La paura del futuro, la percezione di caduta sociale di interi strati sociali appartenenti all’ormai ex-classe media, che già in questi anni ha visto crollare la sua capacità di consumo, probabilmente acuirà le tensioni e i conflitti sociali. Si ricorderà che il brusco depauperamento della classe media fu un fattore decisivo nella gestazione del nazionalsocialismo e del fascismo. La storia forse non si ripete, però…

Una recente proiezione statistica, stimava che nel 2050 la classifica dei più ricchi Paesi del mondo avrebbe visto la Cina al primo posto, l’India al terzo, gli USA solo al secondo; che avremo al più un paio di Paesi europei tra i primi dieci (uno, sicuro, è la Russia); e arrivava a pronosticare che stati che oggi si stanno sviluppando a ritmo velocissimo come Turchia e Nigeria supereranno in ricchezza prodotta l’Italia e la Francia! Tutto questo stravolgimento veniva ipotizzato prima del Grande Crollo, ossia nell’ipotesi che il Primo Mondo continuasse a svilupparsi a ritmi del 2-3 % annuo (contro le percentuali a due cifre di Cina e India); ora quel 2-3% appare sogno anche al più ottimista degli economisti.

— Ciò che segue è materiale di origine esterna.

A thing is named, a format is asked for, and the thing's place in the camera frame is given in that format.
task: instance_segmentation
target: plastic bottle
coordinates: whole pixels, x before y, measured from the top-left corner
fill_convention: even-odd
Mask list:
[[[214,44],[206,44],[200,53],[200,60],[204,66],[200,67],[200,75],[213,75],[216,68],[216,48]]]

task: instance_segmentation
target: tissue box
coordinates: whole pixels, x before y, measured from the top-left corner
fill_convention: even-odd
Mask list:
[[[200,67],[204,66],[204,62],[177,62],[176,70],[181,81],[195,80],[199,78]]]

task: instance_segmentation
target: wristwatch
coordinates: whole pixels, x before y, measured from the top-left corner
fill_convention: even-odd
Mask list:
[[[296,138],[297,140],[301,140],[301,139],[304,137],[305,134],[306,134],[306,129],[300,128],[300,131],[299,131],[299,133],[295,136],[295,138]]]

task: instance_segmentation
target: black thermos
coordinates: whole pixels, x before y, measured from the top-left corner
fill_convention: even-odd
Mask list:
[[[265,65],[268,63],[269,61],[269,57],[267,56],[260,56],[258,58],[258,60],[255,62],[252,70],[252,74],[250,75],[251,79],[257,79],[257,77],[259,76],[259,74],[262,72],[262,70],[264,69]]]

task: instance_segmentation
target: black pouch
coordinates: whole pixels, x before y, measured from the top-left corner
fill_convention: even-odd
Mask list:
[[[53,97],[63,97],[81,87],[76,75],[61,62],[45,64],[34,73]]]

Com’è potuto avvenire, quasi senza che ce ne accorgessimo, questo colossale trasferimento di ricchezza? Tre fattori, ci spiegano gli economisti, sono stati decisivi: l’apertura del commercio mondiale, attraverso i vari accordi GATT di abbattimento delle tariffe doganali su scala mondiale, che hanno aperto i nostri mercati ai prodotti di Cina, India, Corea, Taiwan, ecc.; il trasferimento massiccio di tecnologie verso i Paesi a manodopera a basso costo (si pensi alle innumerevoli filiali di multinazionali europee e americane, cresciute come funghi per l’Asia); la grande vitalità economica di Paesi in cui "c’è ancora da fare tutto" (ossia dare un’auto, un frigorifero, un telefonino a miliardi di individui appena approdati a soglie di benessere accettabile) in condizioni in cui non esistono gravosi vincoli normativi (leggi ecologiche) e sociali (sindacati forti) che ostacolino la "libera impresa".

Per i primi due punti, potremmo dire, il Primo Mondo s’è gettato la zappa sui piedi. L’apertura dei mercati e il trasferimento di tecnologie con la delocalizzazione delle imprese, decisi dalle multinazionali in un’ottica di profitto privato, hanno in pochi decenni allevato e fatto crescere sani e forti i concorrenti che oggi ci troviamo di fronte: prima le Tigri del Sud-Est asiatico (anni ‘80-‘90), poi India e Cina. Insomma la globalizzazione dell’economia in un’ottica privatistica e regolata solo dal Dio Mercato ci ha alla fine impoveriti. Ma, in buona parte, ce la siamo andati a cercare.